Laetitia Radder, Xiliang Han and Elizna Theron

After identifying those underlying consumer value dimensions associated with the private game reserve experience, and their contribution to visitors’ behavioral…

Abstract

Purpose

After identifying those underlying consumer value dimensions associated with the private game reserve experience, and their contribution to visitors’ behavioral intentions, the purpose of this paper is to compare managers’ and visitors’ perceptions of value experienced and value delivered.

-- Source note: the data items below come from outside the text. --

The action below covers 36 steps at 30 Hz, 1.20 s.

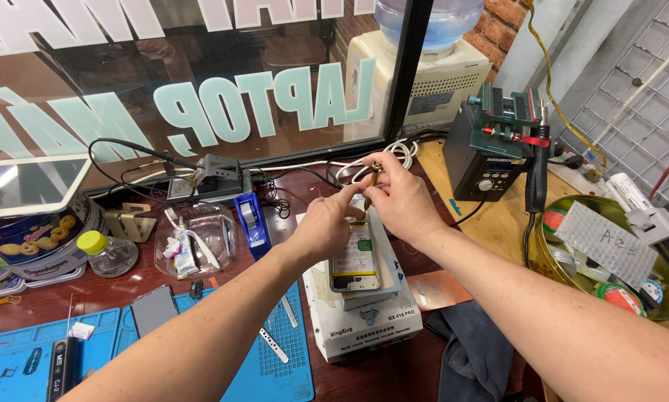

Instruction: The person uses a small screwdriver to remove screws from a disassembled smartphone placed on a box. They repeatedly pick up screws, place them on a blue mat, and continue unscrewing components. The phone remains open with the battery exposed throughout the clip.

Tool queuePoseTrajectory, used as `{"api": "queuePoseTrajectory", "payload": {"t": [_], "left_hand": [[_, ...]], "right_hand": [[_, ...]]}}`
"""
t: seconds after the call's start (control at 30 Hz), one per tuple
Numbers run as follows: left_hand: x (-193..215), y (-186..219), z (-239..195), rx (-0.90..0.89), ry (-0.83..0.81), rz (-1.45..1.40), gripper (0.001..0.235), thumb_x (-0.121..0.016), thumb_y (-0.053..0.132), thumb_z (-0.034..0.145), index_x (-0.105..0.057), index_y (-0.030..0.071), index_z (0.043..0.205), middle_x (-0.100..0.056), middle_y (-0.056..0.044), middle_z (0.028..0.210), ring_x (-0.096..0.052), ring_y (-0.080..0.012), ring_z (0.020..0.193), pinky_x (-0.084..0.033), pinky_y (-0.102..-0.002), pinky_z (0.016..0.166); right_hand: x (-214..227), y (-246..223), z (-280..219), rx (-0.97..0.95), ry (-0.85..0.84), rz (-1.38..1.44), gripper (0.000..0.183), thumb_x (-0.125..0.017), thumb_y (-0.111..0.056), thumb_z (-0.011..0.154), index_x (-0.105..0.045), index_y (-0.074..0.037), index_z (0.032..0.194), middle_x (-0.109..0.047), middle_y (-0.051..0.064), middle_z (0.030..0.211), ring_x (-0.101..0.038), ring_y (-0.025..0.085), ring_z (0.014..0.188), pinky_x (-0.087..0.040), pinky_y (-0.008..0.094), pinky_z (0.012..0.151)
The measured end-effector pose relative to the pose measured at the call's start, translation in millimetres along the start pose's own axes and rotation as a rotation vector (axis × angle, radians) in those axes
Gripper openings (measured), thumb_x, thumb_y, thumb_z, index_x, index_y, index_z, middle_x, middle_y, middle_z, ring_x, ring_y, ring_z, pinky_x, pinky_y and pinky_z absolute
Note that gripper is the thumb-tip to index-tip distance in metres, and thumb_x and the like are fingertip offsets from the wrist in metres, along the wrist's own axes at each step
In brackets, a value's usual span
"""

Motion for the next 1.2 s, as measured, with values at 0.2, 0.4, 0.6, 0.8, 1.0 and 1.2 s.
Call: {"api": "queuePoseTrajectory", "payload": {"t": [0.2,0.4,0.6,0.8,1.0,1.2], "left_hand": [[-3.8,-2.1,-3.5,-0.026,-0.019,0.013,0.094,-0.057,-0.010,0.074,-0.031,0.025,0.157,-0.077,-0.005,0.116,-0.067,-0.0308,0.116,-0.036,-0.043,0.115],[-5.2,-5.0,-5.0,-0.002,-0.008,0.011,0.090,-0.058,-0.008,0.077,-0.034,0.028,0.156,-0.077,-0.004,0.118,-0.066,-0.0316,0.117,-0.040,-0.041,0.112],[2.1,-9.7,-14.0,0.096,0.085,-0.090,0.074,-0.058,-0.006,0.076,-0.048,0.017,0.146,-0.067,-0.011,0.134,-0.059,-0.0353,0.127,-0.046,-0.042,0.108],[11.9,-16.3,-34.3,0.197,0.308,-0.035,0.069,-0.083,0.012,0.069,-0.056,0.005,0.132,-0.055,-0.017,0.135,-0.048,-0.0372,0.134,-0.041,-0.045,0.109],[6.8,-35.8,-45.9,0.369,0.245,-0.154,0.071,-0.084,0.017,0.070,-0.055,0.008,0.135,-0.058,-0.017,0.134,-0.055,-0.0332,0.128,-0.045,-0.041,0.109],[6.4,-42.1,-50.0,0.419,0.229,-0.180,0.077,-0.085,0.017,0.069,-0.053,0.008,0.138,-0.057,-0.017,0.137,-0.057,-0.0324,0.129,-0.047,-0.040,0.109]], "right_hand": [[-2.0,5.7,2.1,-0.035,-0.019,-0.037,0.038,-0.061,-0.003,0.091,-0.056,-0.012,0.127,-0.079,0.006,0.096,-0.079,0.017,0.091,-0.060,0.032,0.083],[-5.6,5.5,1.4,-0.016,-0.032,-0.031,0.041,-0.061,-0.002,0.091,-0.055,-0.013,0.130,-0.079,0.006,0.096,-0.079,0.018,0.093,-0.060,0.032,0.083],[-4.4,-14.0,3.0,0.072,-0.070,-0.220,0.043,-0.065,-0.010,0.090,-0.054,-0.014,0.131,-0.077,0.010,0.091,-0.077,0.025,0.090,-0.059,0.037,0.079],[-2.5,-27.8,10.0,0.123,-0.136,-0.573,0.030,-0.074,-0.026,0.085,-0.065,-0.015,0.112,-0.076,0.011,0.084,-0.073,0.034,0.085,-0.057,0.046,0.076],[-8.6,-26.0,17.4,0.044,-0.189,-0.660,0.028,-0.070,-0.025,0.086,-0.064,-0.015,0.112,-0.074,0.014,0.087,-0.070,0.039,0.088,-0.054,0.052,0.078],[-14.5,-28.0,13.3,0.004,-0.190,-0.688,0.028,-0.069,-0.024,0.088,-0.062,-0.014,0.112,-0.075,0.013,0.089,-0.071,0.038,0.090,-0.054,0.051,0.081]]}}
Point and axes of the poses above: each hand's wrist, its own z-axis towards the middle knuckle, its own x-axis out of the back of the hand, y = z × x, the point moved 8 cm from there along z, towards the middle knuckle
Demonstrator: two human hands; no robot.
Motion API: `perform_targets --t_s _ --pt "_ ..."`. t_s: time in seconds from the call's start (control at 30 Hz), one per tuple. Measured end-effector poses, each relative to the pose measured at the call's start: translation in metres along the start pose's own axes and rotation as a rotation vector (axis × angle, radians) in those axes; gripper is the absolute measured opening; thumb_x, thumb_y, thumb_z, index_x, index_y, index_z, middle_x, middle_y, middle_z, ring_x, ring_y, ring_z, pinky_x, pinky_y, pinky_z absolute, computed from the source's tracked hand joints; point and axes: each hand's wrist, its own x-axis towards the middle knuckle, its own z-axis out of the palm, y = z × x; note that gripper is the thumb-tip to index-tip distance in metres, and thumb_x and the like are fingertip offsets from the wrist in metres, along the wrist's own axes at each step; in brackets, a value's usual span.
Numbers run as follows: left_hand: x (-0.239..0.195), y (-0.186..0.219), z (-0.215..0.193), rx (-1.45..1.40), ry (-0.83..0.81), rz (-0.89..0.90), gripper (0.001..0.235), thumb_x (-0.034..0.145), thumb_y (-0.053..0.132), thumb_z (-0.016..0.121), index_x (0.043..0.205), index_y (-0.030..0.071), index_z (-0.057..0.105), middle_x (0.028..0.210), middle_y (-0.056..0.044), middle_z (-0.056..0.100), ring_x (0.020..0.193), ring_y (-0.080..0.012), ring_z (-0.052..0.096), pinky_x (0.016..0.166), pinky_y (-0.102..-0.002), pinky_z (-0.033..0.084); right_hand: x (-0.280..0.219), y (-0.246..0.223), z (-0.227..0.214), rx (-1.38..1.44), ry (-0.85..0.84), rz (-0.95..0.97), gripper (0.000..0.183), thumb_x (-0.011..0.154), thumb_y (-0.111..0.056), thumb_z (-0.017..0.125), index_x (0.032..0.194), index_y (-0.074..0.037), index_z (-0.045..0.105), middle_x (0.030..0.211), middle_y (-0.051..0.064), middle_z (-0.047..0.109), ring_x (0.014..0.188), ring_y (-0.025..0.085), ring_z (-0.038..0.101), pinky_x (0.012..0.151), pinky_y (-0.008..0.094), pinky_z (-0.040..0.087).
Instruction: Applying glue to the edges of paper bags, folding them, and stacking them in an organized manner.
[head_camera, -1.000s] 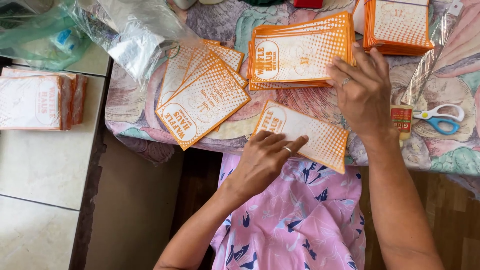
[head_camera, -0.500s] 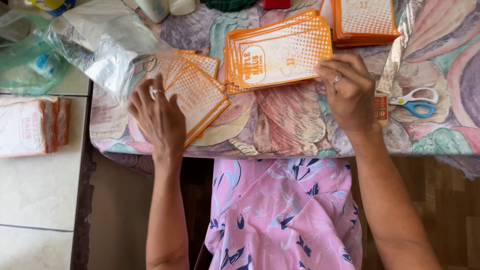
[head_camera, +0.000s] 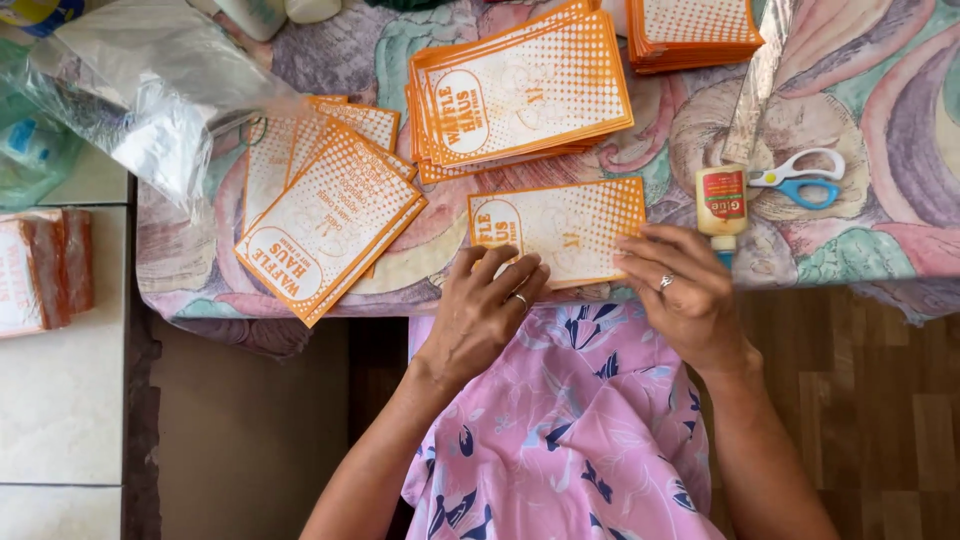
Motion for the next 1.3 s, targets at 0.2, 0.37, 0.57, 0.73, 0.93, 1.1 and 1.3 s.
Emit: perform_targets --t_s 0.2,0.37,0.57,0.73,0.93,1.1,1.3 --pt "0.008 -0.002 0.005 -0.046 -0.013 -0.026 0.011 0.099 0.008 0.065 0.093 0.004 0.073 0.097 -0.013 0.073 0.097 -0.0331 0.069 0.084 -0.043 0.052 -0.001 -0.005 -0.020 0.151 -0.114 0.142 0.051 0.077 -0.001 0.085 0.126 0.002 0.072 0.131 0.025 0.068 0.122 0.047 0.063 0.100 0.058 0.053" --pt "0.033 -0.011 -0.008 -0.035 0.033 -0.145 0.007 0.097 0.009 0.071 0.091 0.007 0.075 0.090 -0.008 0.070 0.087 -0.0262 0.065 0.075 -0.038 0.050 -0.015 -0.002 -0.018 0.098 0.083 0.280 0.026 0.090 0.017 0.062 0.105 0.001 0.075 0.105 0.014 0.072 0.099 0.034 0.071 0.088 0.047 0.057" --pt "0.063 -0.023 -0.023 0.104 0.168 -0.107 0.005 0.097 0.014 0.074 0.095 0.009 0.075 0.071 -0.006 0.045 0.063 -0.0259 0.047 0.060 -0.038 0.044 0.004 -0.016 -0.005 0.104 -0.060 0.149 0.034 0.097 0.021 0.054 0.113 0.002 0.077 0.108 0.017 0.074 0.107 0.039 0.070 0.095 0.049 0.057" --pt "0.045 0.008 0.006 0.081 0.229 -0.082 0.021 0.099 0.007 0.066 0.117 0.002 0.074 0.060 -0.009 0.056 0.049 -0.0229 0.056 0.049 -0.034 0.051 0.009 -0.004 0.006 0.015 -0.196 0.129 0.027 0.097 0.016 0.053 0.118 0.010 0.069 0.123 0.031 0.067 0.121 0.051 0.061 0.104 0.058 0.049" --pt "0.032 0.022 0.050 -0.123 -0.065 -0.090 0.025 0.104 0.001 0.048 0.126 0.008 0.058 0.124 -0.023 0.067 0.118 -0.0414 0.067 0.098 -0.053 0.052 0.015 0.012 0.011 -0.031 -0.301 0.190 0.050 0.093 0.021 0.048 0.137 0.004 0.064 0.128 0.030 0.065 0.124 0.052 0.059 0.107 0.059 0.047" --pt "0.045 0.021 0.048 0.026 -0.347 -0.199 0.034 0.101 0.007 0.051 0.133 0.013 0.060 0.152 -0.015 0.056 0.146 -0.0414 0.044 0.120 -0.065 0.029 0.023 0.005 0.000 0.034 -0.173 0.181 0.053 0.101 0.021 0.043 0.150 0.005 0.054 0.137 0.029 0.059 0.128 0.049 0.057 0.105 0.055 0.048" --pt "0.030 0.027 0.077 0.040 -0.388 -0.253 0.047 0.097 0.003 0.046 0.141 0.011 0.059 0.130 -0.017 0.067 0.127 -0.0395 0.062 0.109 -0.061 0.039 -0.019 0.018 -0.011 -0.061 -0.158 0.247 0.026 0.102 -0.005 0.068 0.127 -0.006 0.075 0.110 0.013 0.064 0.108 0.037 0.064 0.096 0.047 0.054"
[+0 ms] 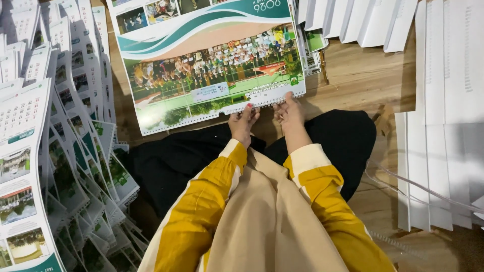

Design/methodology/approach

Two similar questionnaires with five-point Likert scales gathered the perceptions of 30 managers and 162 visitors. Data analysis included factor analysis, multiple regression analysis and an independent-samples t-test.

Findings

Consumer value comprises seven dimensions. Managers’ perceptions of value delivered exceeded visitors’ perceptions of value experienced on all seven dimensions. Statistically significant differences existed for emotional value, monetary price, behavioral price, novelty and social value, but not for reputation and quality.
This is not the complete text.